I believe and I noticed there was some effort around removing lodash-es and I see it has been removed. Does the latest release compatible with angular 9?

Answer 1 · 2021-02-23T10:31:10.000Z

I'm have not tested this, but would guess that there are some issues. The 9.0.3 version of the tree still has lodash-es in version 4.17.15 as a dependency. We can update this to 4.17.20 and release it as a new version. Would a new version help or do you need lodash-es do be gone completely?

Answer 2 · 2021-02-23T15:08:28.000Z

Because of a fix for the virtual scroll we also updated older versions of the tree. In that update I added also the lodash-es update. So in the new version 9.0.4 there are two new bugfixes for virtual scroll and also the update for lodash-es to version 4.17.20.

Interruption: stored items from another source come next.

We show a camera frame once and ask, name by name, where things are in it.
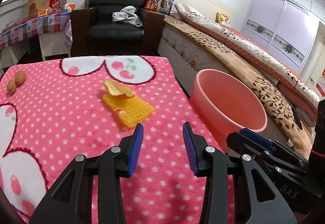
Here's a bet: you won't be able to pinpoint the yellow foam net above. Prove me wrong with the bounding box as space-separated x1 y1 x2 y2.
102 94 155 128

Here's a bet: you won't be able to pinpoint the yellow chip peel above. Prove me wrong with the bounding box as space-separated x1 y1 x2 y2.
103 79 135 99

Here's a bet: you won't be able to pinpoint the pink plastic trash bucket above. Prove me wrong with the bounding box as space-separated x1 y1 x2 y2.
190 69 268 152

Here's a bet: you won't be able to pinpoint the pink polka dot blanket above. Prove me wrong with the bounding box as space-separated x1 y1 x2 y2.
1 56 217 223

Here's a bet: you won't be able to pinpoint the floral white orange duvet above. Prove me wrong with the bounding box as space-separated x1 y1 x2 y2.
175 4 320 127

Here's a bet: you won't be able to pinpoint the bed with brown blanket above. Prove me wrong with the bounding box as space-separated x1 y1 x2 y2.
158 0 314 157

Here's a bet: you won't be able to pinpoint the white wardrobe sliding doors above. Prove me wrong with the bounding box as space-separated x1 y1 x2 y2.
241 0 324 73

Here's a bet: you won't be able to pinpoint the yellow pillow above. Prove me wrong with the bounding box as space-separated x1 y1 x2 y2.
216 12 231 27

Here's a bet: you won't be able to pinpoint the walnut left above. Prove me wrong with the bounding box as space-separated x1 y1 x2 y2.
6 80 16 95

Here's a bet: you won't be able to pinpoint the black leather armchair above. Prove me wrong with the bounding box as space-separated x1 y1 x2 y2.
70 0 165 57

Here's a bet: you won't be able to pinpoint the white crumpled cloth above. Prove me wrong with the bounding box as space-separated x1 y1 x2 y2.
112 6 143 27

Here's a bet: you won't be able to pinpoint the checkered tablecloth side table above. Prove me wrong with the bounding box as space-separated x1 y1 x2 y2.
1 11 71 73

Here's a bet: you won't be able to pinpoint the colourful patterned cushion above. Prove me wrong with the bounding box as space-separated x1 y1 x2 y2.
145 0 174 15

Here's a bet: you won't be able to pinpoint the red snack bag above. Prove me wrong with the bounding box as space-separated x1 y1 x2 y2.
49 0 61 11

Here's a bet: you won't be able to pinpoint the brown paper shopping bag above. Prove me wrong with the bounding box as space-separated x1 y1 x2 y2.
27 0 50 19

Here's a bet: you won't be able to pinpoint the red wall calendar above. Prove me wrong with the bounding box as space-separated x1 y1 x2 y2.
316 69 325 97

Answer 3 · 2021-02-23T17:36:00.000Z

lodash 4.17.20 wont solve the security issue. I request you to upgrade to 4.17.21. @tobiasengelhardt

Answer 4 · 2021-02-23T17:39:40.000Z

@tobiasengelhardt I am sorry I should have commented earlier. But 9.0.4 has security issues as lodash 4.17.20 has to CWE issues. I am afraid you may have cut a new release with lodash-es 4.17.21. https://snyk.io/vuln/npm:lodash@4.17.20

Answer 5 · 2021-02-26T08:52:21.000Z

There is now version 9.0.5 available with lodash-es 4.17.21. There will also be a 10.0.4 version with the same update. If there are new lodash issues in the future just open a new issue and we will update lodash again.